To follow up on the previous example, when a user ask for ramen tail --since $SOME_TIME --until $SOME_LATER_TIME Q1
then here is what is happening:
With such a simple mechanism it is possible to see the recent past (and actually even the distant past) of any newly created function, which comes handy to make sure a new function returns the expected time series.
The SMT2 problem should take into account the current configuration and the value of the immobilised archives already stored.
Alternatively, it could take into account the cost of answering queries with archives spread in the function tree.
All of the above assumes that any worker that's currently running will be running forever. This is obviously a dangerous assumption.
The SMT2 should vet this risk by estimating the life expectancy of functions considered for archival.
Computation costs are bound to CPU and RAM. But we need to measure the cost of the live channel only. If the same Unix process is serving both live and other channels, though, then measuring the CPU and RAM costs of only the live channel is not easy (at best). Thus we have to also account for other channels in resource costs. But then we do not want a path to appear costly just because it is a very frequent pathway for replaying history. Should we artificially deflate the cost of CPU/RAM with the ratio of non-live tuples that go through a worker?

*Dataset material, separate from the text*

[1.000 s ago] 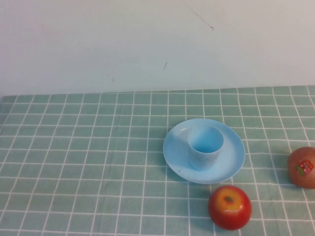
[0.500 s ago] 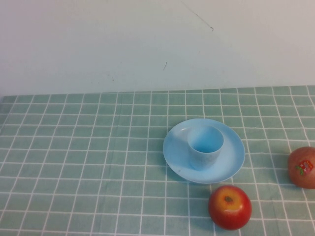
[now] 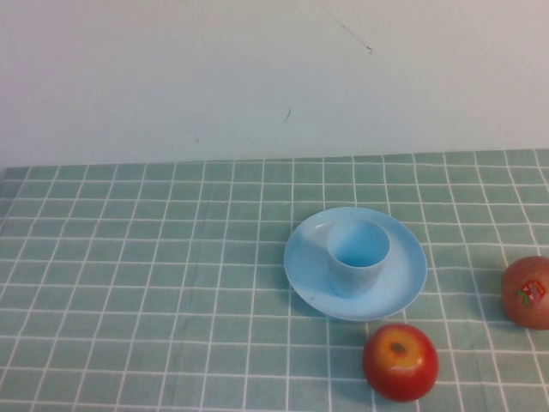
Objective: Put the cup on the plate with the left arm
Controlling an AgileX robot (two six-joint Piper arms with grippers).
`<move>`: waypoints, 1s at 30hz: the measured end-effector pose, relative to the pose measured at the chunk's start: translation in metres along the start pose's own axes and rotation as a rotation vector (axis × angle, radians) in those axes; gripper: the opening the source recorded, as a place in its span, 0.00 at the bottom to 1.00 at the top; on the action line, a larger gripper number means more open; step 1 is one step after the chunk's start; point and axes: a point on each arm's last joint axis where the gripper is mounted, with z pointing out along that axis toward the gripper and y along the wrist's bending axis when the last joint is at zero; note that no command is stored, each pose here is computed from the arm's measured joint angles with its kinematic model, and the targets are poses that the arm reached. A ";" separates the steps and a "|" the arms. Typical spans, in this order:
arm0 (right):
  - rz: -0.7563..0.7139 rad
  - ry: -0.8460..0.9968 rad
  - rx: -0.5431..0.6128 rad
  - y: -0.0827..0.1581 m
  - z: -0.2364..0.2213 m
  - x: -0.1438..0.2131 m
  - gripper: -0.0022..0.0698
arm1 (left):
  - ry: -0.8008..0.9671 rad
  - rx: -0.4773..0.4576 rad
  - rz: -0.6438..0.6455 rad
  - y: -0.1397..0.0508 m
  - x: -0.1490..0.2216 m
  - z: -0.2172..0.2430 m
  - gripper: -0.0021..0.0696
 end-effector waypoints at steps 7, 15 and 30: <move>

And then storage: assessing the storage cost ahead of time is also not as straightforward as looking for the recent past, especially when we have several level of compression as data ages. The current approach is to look at the aggregated total size written in all output ringbuffers, which is bogus because it does not distinguish between live channel and others, because we write only the fields required by children but we do not know what field will be asked in the future, and last but not least because we do not know how much disk space future tuples will occupy, especially by looking only at what we write in ringbuffers (we are not going to do long term storage in ringbuffers).
So it appears we have actually no reliable estimator for computing or storage costs (yet)!